## Researching Fuzzywuzzy

#### info gathered from https://github.com/seatgeek/fuzzywuzzy and https://towardsdatascience.com/natural-language-processing-for-fuzzy-string-matching-with-python-6632b7824c49

##### The Levenshtein distance is a metric to measure how apart are two sequences of words. In other words, it measures the minimum number of edits that you need to do to change a one-word sequence into the other. These edits can be insertions, deletions or substitutions. This metric was named after Vladimir Levenshtein, who originally considered it in 1965.
##### FuzzyWuzzy is a library of Python which is used for string matching. Fuzzy string matching is the process of finding strings that match a given pattern. Basically it uses Levenshtein Distance to calculate the differences between sequences. FuzzyWuzzy has been developed and open-sourced by SeatGeek.
##### Fuzzywuzzy has the functions ratio, partial_ratio, token_sort_ratio, token_set_ratio, and process.

In [30]:
import fuzzywuzzy
from fuzzywuzzy import fuzz
import numpy as np
import pandas as pd

## Example of simple ratio usage:

In [7]:
Str1 = "Sammy Smith"
Str2 = "sammy smith."
Ratio = fuzz.ratio(Str1.lower(),Str2.lower())
print(Ratio)

96


##### 96 is the outputted ratio of similarity. Without the period at the end of str2, it would have yielded 100%. Here is another example using partial ratio:

In [11]:
Str1 = "Sammy Smith"
Str2 = "sammy smith."
Ratio = fuzz.ratio(Str1.lower(),Str2.lower())
Partial_Ratio = fuzz.partial_ratio(Str1.lower(),Str2.lower())
print(Ratio)
print(Partial_Ratio)

96
100


In [12]:
Str1 = "Debra Mae Walkins"
Str2 = "Walkins"
Ratio = fuzz.ratio(Str1.lower(),Str2.lower())
Partial_Ratio = fuzz.partial_ratio(Str1.lower(),Str2.lower())
print(Ratio)
print(Partial_Ratio)

58
100


##### fuzz.partial_ratio() is capable of detecting that both strings are referring to the last name Walkins, so it yields 100% similarity. The way this works is by using an "optimal partial" logic. 
##### If the short string has length k and the longer string has the length m, then the algorithm seeks the score of the best matching length-k substring.

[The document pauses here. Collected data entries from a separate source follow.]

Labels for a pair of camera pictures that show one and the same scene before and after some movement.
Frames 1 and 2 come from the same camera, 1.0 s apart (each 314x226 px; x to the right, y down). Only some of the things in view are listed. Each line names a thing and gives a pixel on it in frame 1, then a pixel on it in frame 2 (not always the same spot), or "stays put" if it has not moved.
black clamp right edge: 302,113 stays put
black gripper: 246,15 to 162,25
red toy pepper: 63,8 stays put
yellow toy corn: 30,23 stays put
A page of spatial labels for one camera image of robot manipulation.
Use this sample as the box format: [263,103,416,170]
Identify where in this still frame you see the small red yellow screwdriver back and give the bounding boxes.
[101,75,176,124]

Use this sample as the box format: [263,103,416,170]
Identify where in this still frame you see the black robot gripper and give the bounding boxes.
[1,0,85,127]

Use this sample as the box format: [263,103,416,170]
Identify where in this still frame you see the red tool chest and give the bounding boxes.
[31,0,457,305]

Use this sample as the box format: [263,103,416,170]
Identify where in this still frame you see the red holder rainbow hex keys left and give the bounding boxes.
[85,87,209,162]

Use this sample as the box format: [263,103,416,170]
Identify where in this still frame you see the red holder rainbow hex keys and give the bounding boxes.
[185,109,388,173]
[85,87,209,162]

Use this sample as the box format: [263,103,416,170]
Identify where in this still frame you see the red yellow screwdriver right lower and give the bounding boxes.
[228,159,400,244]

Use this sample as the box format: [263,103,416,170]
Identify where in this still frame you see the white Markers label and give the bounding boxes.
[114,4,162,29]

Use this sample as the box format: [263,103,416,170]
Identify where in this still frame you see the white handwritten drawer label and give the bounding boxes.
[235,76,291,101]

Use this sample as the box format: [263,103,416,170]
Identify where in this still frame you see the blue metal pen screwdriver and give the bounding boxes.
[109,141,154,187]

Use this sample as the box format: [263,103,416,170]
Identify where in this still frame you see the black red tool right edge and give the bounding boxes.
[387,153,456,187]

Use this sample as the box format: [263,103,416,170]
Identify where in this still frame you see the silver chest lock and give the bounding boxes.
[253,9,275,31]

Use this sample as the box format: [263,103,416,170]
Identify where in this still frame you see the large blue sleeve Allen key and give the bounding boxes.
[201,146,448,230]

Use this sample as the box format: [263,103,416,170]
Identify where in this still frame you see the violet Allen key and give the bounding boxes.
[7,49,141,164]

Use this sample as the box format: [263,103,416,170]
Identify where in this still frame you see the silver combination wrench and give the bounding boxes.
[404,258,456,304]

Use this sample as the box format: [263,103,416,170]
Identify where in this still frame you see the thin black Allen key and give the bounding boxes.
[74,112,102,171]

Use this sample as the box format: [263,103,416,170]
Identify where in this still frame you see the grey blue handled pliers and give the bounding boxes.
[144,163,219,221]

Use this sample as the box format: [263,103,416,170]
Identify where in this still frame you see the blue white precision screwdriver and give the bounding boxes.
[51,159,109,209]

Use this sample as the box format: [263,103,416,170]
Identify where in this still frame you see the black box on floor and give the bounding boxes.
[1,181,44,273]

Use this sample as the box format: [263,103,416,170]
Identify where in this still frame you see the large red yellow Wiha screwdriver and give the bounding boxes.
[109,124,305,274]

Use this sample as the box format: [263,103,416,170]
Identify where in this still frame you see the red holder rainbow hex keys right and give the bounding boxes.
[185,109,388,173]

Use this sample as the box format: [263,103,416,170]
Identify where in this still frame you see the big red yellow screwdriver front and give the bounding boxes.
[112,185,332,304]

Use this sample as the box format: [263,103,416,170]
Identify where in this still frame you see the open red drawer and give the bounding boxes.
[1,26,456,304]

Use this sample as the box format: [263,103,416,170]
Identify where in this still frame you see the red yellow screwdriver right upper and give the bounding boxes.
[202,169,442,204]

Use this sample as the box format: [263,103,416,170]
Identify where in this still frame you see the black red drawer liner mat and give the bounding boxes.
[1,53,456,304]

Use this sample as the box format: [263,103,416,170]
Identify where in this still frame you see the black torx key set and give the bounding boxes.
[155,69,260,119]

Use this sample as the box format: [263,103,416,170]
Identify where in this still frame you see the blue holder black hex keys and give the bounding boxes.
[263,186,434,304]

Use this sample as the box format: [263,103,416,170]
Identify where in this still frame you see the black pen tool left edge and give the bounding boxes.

##### What happens when the strings comparison is the same, but they are in a different order?
## Example of token function usage:

In [17]:
Str1 = "Debra Mae Walkins"
Str2 = "Walkins Mae Debra"

Ratio = fuzz.ratio(Str1.lower(),Str2.lower())

Partial_Ratio = fuzz.partial_ratio(Str1.lower(),Str2.lower())

Token_Sort_Ratio = fuzz.token_sort_ratio(Str1,Str2)

print(Ratio)
print(Partial_Ratio)
print(Token_Sort_Ratio)

41
41
100


In [32]:
Str1 = "Debra Mae Walkins"
Str2 = "Walkins M Debra"

Ratio = fuzz.ratio(Str1.lower(),Str2.lower())

Partial_Ratio = fuzz.partial_ratio(Str1.lower(),Str2.lower())

Token_Sort_Ratio = fuzz.token_sort_ratio(Str1,Str2)

print(Ratio)
print(Partial_Ratio)
print(Token_Sort_Ratio)

44
47
94


##### The fuzz.token functions are probably better for us than ratio and partial_ratio. They tokenize the strings and preprocess them by turning them to lower case and getting rid of punctuation. 
##### In fuzz.token_sort_ratio(), the string tokens get sorted alphabetically and then joined together. After that, a simple fuzz.ratio() is applied to obtain the similarity percentage. This allows cases such as court cases in this example to be marked as being the same.

##### What if the two strings have widely differing lengths...We should use fuzz.token_set_ratio(). Token_set_ratio ignores duplicated words. Example:

In [29]:
Str1 = "2315 West West Denver St WI wi Milwaukee"
Str2 = "Denver St. wi Milwaukee"

Ratio = fuzz.ratio(Str1.lower(),Str2.lower())
Partial_Ratio = fuzz.partial_ratio(Str1.lower(),Str2.lower())
Token_Sort_Ratio = fuzz.token_sort_ratio(Str1,Str2)
Token_Set_Ratio = fuzz.token_set_ratio(Str1,Str2)

print(Ratio)
print(Partial_Ratio)
print(Token_Sort_Ratio)
print(Token_Set_Ratio)

70
87
71
100


#### Fuzzy wuzzy also has a function called process, which allows you to calculate the string with the highest similarity out of a vector of strings. I don't think that this is important for our use case...right?